- [What you will do]: Wherever "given" occurs in the entries, copy the line that holds it.

———

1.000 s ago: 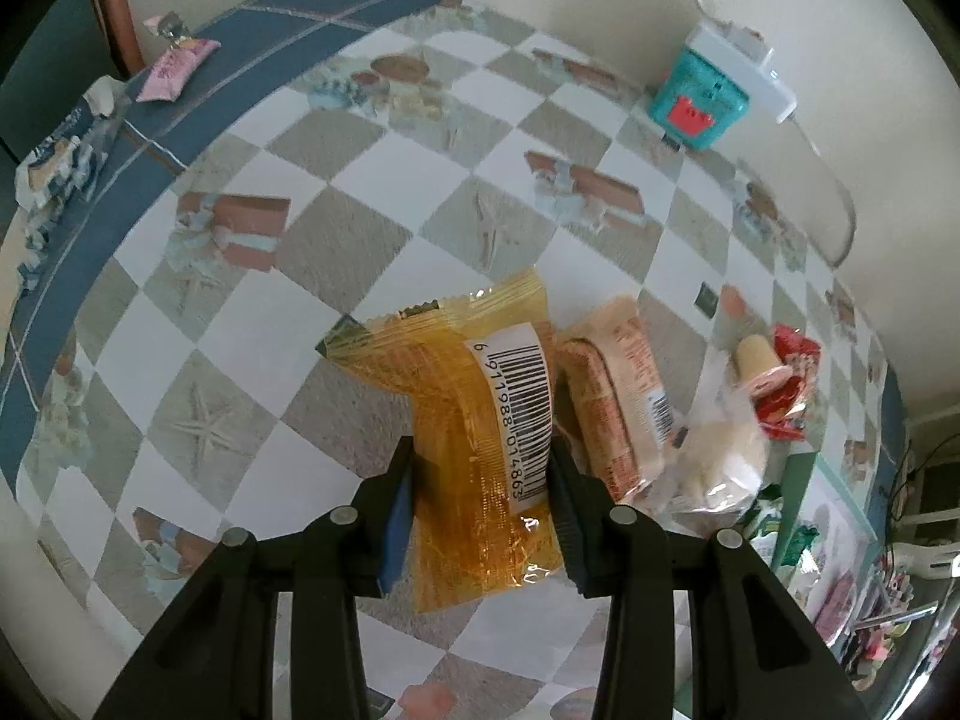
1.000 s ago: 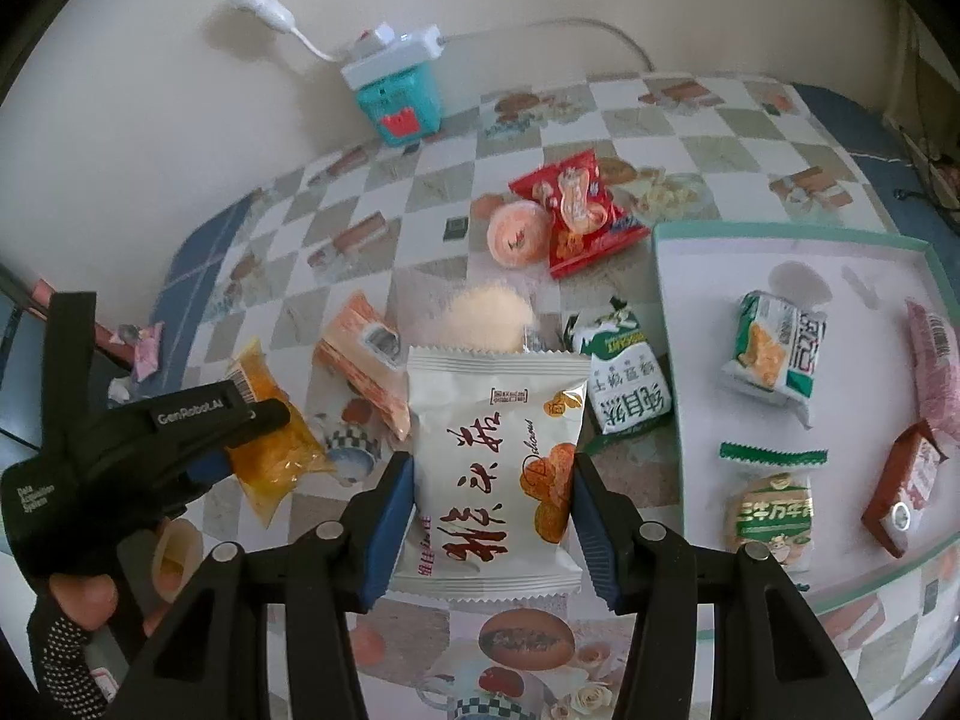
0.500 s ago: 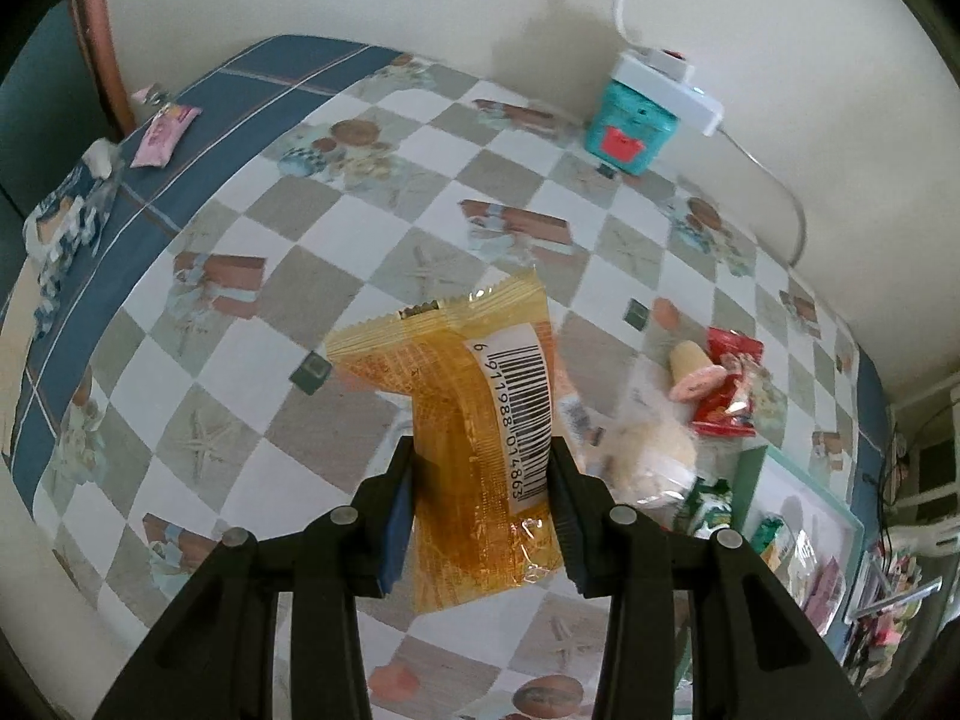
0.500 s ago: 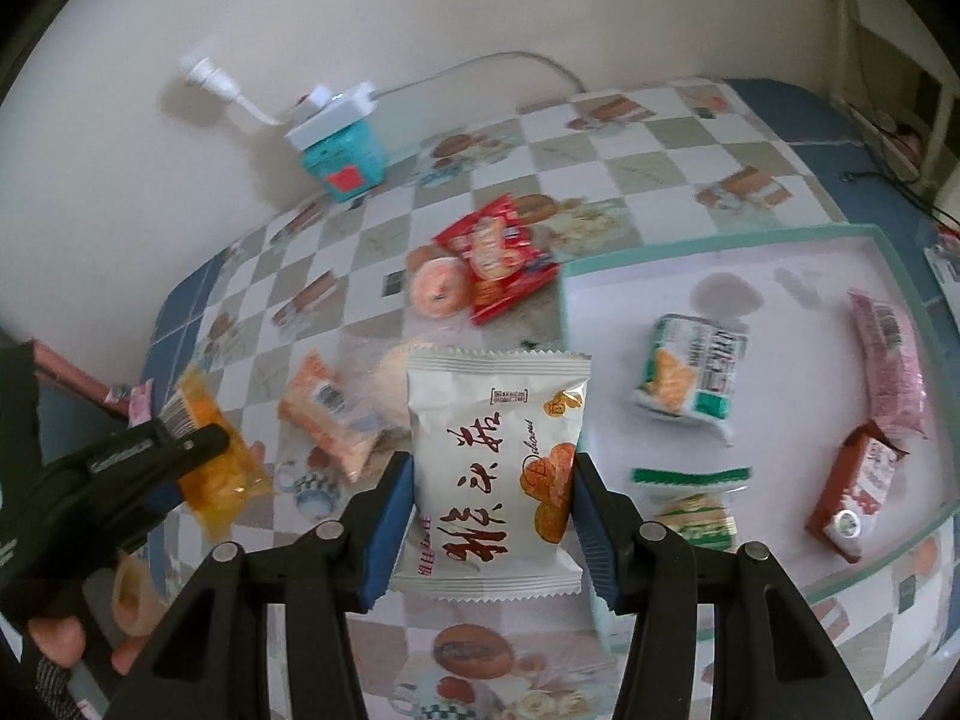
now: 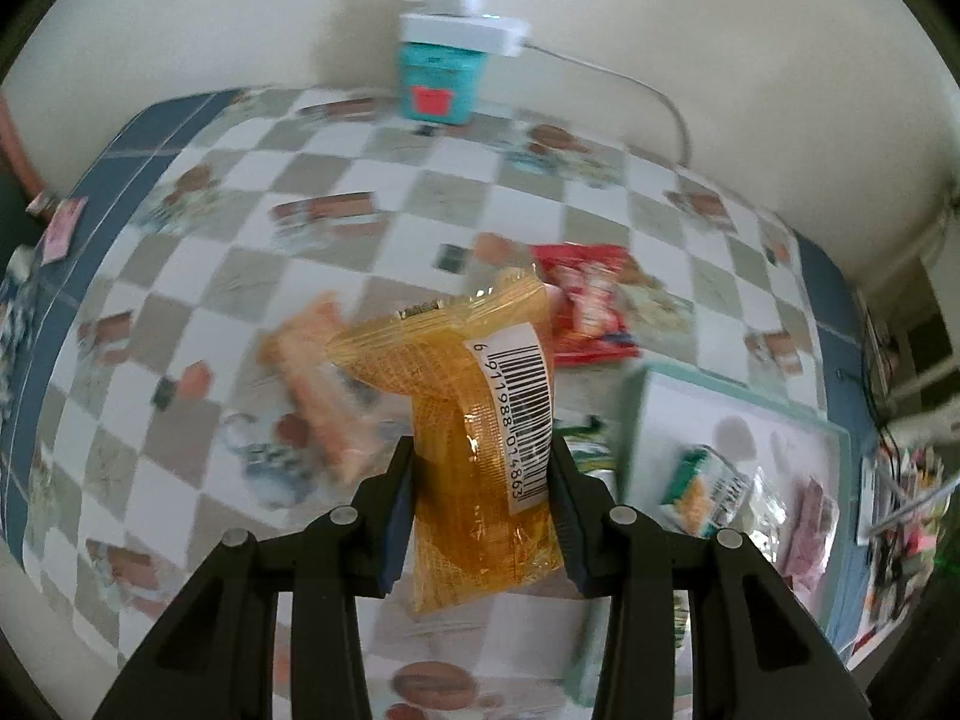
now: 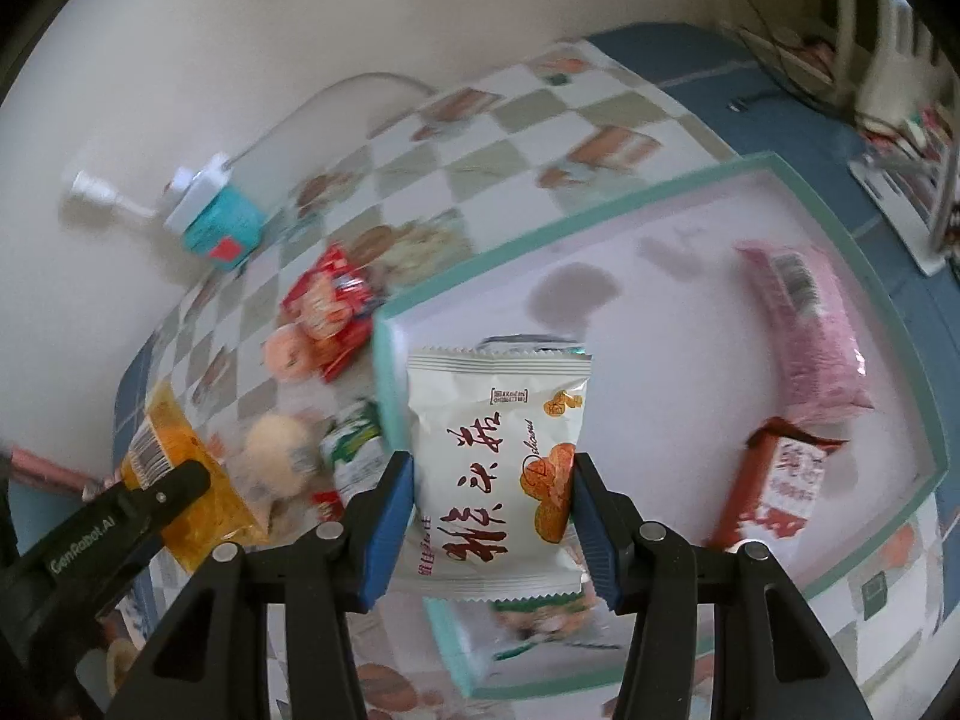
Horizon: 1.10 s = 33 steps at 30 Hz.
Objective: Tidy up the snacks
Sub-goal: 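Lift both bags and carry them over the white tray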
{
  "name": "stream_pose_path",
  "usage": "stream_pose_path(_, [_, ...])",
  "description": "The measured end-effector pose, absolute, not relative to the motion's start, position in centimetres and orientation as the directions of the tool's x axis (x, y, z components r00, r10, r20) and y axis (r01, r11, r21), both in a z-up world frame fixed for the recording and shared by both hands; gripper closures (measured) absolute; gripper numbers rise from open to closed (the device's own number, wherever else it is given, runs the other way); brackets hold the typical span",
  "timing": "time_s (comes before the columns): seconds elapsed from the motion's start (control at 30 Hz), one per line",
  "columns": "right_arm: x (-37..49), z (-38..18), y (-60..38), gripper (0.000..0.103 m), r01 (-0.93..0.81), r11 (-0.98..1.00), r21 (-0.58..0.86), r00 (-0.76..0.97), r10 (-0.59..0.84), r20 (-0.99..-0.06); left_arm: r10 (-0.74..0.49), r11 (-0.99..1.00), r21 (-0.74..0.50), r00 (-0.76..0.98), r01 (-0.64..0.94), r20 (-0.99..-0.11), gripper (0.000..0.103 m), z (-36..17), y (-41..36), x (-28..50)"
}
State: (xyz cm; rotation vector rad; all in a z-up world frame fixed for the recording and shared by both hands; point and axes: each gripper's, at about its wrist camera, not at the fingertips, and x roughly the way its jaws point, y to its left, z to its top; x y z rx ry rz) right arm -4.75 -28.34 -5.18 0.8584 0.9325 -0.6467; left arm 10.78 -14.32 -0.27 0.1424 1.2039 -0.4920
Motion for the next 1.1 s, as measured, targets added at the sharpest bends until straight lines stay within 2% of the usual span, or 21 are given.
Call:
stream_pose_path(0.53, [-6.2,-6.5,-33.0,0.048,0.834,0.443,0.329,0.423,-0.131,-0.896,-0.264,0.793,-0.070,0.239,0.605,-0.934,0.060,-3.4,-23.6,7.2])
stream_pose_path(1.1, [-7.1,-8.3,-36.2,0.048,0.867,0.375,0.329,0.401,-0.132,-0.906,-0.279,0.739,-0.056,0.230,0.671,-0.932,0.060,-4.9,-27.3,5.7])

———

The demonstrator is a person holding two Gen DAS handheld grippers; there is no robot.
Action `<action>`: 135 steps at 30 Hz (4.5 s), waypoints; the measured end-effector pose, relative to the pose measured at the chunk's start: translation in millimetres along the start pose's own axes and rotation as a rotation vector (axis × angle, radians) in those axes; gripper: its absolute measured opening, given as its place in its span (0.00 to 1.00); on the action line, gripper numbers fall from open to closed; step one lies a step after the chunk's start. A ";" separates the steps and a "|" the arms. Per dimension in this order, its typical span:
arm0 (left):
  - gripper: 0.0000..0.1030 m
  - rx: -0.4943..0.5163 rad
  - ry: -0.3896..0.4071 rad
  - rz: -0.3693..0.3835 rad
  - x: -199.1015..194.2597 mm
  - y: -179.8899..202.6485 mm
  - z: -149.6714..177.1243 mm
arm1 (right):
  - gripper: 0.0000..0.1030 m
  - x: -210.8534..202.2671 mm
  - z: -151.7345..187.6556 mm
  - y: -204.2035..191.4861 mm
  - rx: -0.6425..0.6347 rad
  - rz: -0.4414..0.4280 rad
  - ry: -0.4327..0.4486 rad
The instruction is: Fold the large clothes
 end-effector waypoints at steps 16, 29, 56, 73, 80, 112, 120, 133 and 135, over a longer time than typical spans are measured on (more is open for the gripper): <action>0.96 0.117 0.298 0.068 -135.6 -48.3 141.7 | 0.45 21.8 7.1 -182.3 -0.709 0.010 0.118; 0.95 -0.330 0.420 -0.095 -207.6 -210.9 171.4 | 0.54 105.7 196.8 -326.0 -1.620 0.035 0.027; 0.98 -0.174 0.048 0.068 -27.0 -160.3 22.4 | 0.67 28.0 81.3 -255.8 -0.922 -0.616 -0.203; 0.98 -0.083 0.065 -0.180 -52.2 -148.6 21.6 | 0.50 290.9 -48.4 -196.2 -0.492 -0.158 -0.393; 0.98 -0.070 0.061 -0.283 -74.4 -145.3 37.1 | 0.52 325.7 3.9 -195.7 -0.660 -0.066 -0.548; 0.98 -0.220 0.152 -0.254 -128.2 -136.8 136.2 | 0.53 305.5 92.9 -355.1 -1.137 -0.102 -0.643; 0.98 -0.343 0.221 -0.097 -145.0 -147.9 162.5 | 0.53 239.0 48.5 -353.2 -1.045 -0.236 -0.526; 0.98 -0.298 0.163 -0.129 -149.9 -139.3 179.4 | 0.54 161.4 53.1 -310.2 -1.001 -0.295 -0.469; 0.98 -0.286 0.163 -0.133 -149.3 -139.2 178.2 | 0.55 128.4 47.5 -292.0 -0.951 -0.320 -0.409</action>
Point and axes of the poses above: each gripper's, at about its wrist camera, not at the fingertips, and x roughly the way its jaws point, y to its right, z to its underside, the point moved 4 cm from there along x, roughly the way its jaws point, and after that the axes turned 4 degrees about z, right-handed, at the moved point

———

- [Answer below]:
  "description": "The measured end-effector pose, absolute, not relative to the motion's start, position in centimetres and orientation as the directions of the tool's x axis (x, y, z components r00, r10, r20) and y axis (r01, r11, r21), both in a z-up world frame fixed for the recording and shared by both hands; gripper closures (measured) absolute; gripper numbers rise from open to closed (the device's own number, wherever else it is given, runs the other way); brackets hold the typical span",
Motion for the next 1.1 s, as measured, targets added at the sharpest bends until straight lines stay within 2% of the usual span, or 21 are given.
Action `<action>`: 135 steps at 30 Hz (4.5 s), waypoints; the measured end-effector pose, relative to the pose measured at the chunk's start: translation in millimetres along the start pose's own axes and rotation as a rotation vector (axis × angle, radians) in those axes; gripper: its absolute measured opening, given as its place in its span (0.00 to 1.00); on the action line, gripper numbers fall from open to closed; step one lies a step after the chunk's start. A ";" separates the steps and a "|" the arms. Per dimension in this order, its typical span:

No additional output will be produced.